TASK TO COMPLETE - Exactly the lines from the beginning of the listing below through the line that contains "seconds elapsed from" should be transcribed, and pictures must stay out.

EXERCISE DATA -
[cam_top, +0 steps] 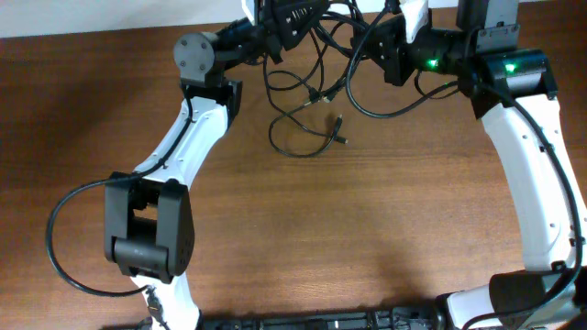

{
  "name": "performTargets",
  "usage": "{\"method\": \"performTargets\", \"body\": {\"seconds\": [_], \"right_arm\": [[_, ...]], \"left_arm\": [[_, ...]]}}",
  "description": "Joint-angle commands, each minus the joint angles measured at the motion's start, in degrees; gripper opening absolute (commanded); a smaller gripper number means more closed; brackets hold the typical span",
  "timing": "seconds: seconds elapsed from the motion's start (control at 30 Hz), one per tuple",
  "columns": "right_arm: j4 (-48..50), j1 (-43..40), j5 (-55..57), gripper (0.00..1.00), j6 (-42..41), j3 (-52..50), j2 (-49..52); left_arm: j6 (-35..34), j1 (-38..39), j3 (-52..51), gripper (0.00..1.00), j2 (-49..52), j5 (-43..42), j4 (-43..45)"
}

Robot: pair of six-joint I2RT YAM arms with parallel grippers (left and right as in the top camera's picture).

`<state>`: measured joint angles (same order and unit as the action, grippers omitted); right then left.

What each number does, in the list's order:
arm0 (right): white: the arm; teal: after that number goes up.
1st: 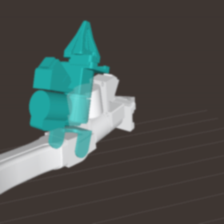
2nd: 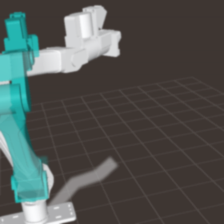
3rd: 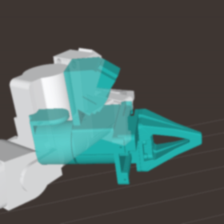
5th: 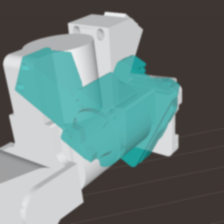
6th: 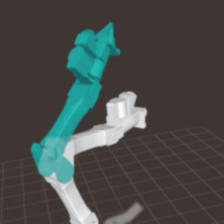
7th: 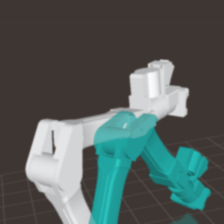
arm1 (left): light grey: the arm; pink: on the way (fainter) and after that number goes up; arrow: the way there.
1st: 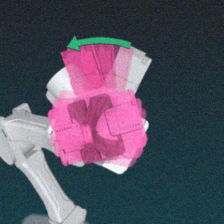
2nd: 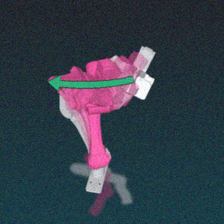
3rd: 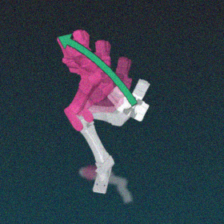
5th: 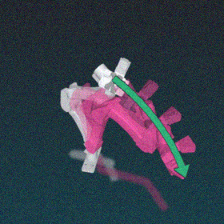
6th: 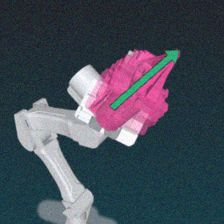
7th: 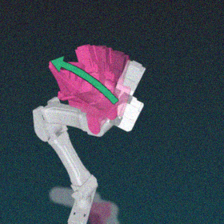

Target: Untangle cables

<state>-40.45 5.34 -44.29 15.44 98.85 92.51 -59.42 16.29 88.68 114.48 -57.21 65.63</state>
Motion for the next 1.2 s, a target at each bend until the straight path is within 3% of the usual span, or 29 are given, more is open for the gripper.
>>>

TASK ANSWER -
[cam_top, +0 steps] 

{
  "name": "performTargets",
  "usage": "{\"method\": \"performTargets\", \"body\": {\"seconds\": [_], \"right_arm\": [[_, ...]], \"left_arm\": [[_, ...]]}}",
  "description": "Joint-angle commands, each minus the joint angles measured at the motion's start, in degrees; gripper opening absolute (commanded); a smaller gripper number means more closed; brackets hold the typical span",
  "timing": "seconds: seconds elapsed from the motion's start (control at 30 Hz), one per tuple",

This exercise has nothing more to it.